Saul Steinberg “Looking Down”, 1988
© The Saul Steinberg Foundation/Artists Rights Society (ARS), New York

The exhibit, curated by Michaëla Mohrmann, includes images of Steinberg in his home in Amagansett, New York, as well as an audiovisual experience with a violin composition from Charles Louise Ambroise Thomas’s “Gavotte” from the Mignon opera, referenced in one of his drawings.

One of the works featured is “Looking Down,” in which Steinberg shows the view from a New York high-rise apartment, suggesting that “our private existence indoors—no matter how far up a tower—is never fully removed from the rhythms of the city,” according to Mohrmann.

“The drawing’s key insight is prescient: even when secluded in our homes, we, New Yorkers, remain fundamentally interconnected, for better or worse,” she added.

Though Steinberg was fascinated by New York City life, where he lived from 1942 until his death in 1999, his works, as shown in the exhibit, not only explore this city, but his childhood in Romania, vibrant still life compositions, and his interpretation of the inevitable blur between indoor and outdoor spaces.

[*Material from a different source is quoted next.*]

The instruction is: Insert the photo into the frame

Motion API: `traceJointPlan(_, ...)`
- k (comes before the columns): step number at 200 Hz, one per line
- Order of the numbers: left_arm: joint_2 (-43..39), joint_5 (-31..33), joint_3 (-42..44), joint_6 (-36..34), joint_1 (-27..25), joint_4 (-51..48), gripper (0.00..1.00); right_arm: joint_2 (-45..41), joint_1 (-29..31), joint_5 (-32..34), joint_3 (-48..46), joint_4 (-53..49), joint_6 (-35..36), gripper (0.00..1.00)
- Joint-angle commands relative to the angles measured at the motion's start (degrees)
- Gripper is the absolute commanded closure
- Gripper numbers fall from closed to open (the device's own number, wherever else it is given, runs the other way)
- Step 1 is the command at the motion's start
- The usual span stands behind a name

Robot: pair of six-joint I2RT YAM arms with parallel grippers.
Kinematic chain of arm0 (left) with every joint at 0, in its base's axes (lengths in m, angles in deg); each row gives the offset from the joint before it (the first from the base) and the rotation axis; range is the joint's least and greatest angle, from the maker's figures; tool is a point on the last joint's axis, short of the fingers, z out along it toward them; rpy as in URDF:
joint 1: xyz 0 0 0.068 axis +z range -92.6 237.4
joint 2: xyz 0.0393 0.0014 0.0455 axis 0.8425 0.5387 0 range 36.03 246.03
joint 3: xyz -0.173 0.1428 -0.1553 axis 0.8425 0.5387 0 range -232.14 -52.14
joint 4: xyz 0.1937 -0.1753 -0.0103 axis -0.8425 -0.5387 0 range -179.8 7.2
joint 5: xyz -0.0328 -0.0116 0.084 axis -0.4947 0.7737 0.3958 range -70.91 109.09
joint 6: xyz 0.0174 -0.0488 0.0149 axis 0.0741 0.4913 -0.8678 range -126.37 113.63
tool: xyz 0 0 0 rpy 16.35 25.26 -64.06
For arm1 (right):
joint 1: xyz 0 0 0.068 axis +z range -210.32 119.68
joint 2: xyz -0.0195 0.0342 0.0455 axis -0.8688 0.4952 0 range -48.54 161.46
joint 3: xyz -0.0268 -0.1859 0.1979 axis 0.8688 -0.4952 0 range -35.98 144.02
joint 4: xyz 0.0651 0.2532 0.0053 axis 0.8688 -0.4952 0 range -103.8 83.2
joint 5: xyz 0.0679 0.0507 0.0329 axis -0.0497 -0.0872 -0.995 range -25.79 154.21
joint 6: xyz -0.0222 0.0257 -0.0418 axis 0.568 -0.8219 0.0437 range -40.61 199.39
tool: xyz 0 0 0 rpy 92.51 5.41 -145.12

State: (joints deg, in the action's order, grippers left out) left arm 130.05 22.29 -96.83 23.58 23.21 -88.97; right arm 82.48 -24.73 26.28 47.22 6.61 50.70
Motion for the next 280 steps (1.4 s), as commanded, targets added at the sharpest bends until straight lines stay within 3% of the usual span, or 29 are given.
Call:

Saul Steinberg, “Chest of Drawers Cityscape,” 1950
© The Saul Steinberg Foundation/Artists Rights Society (ARS), New York
Saul Steinberg, Untitled, c. 1950
© The Saul Steinberg Foundation/Artists Rights Society (ARS), New York
Saul Steinberg, Untitled, 1981
© The Saul Steinberg Foundation/Artists Rights Society (ARS), New York
Saul Steinberg Swiss Still Life, 1988
© The Saul Steinberg Foundation/Artists Rights Society (ARS), New York

Saul Steinberg: Imagined Interiors will be on view at Pace Gallery’s online viewing room until May 3.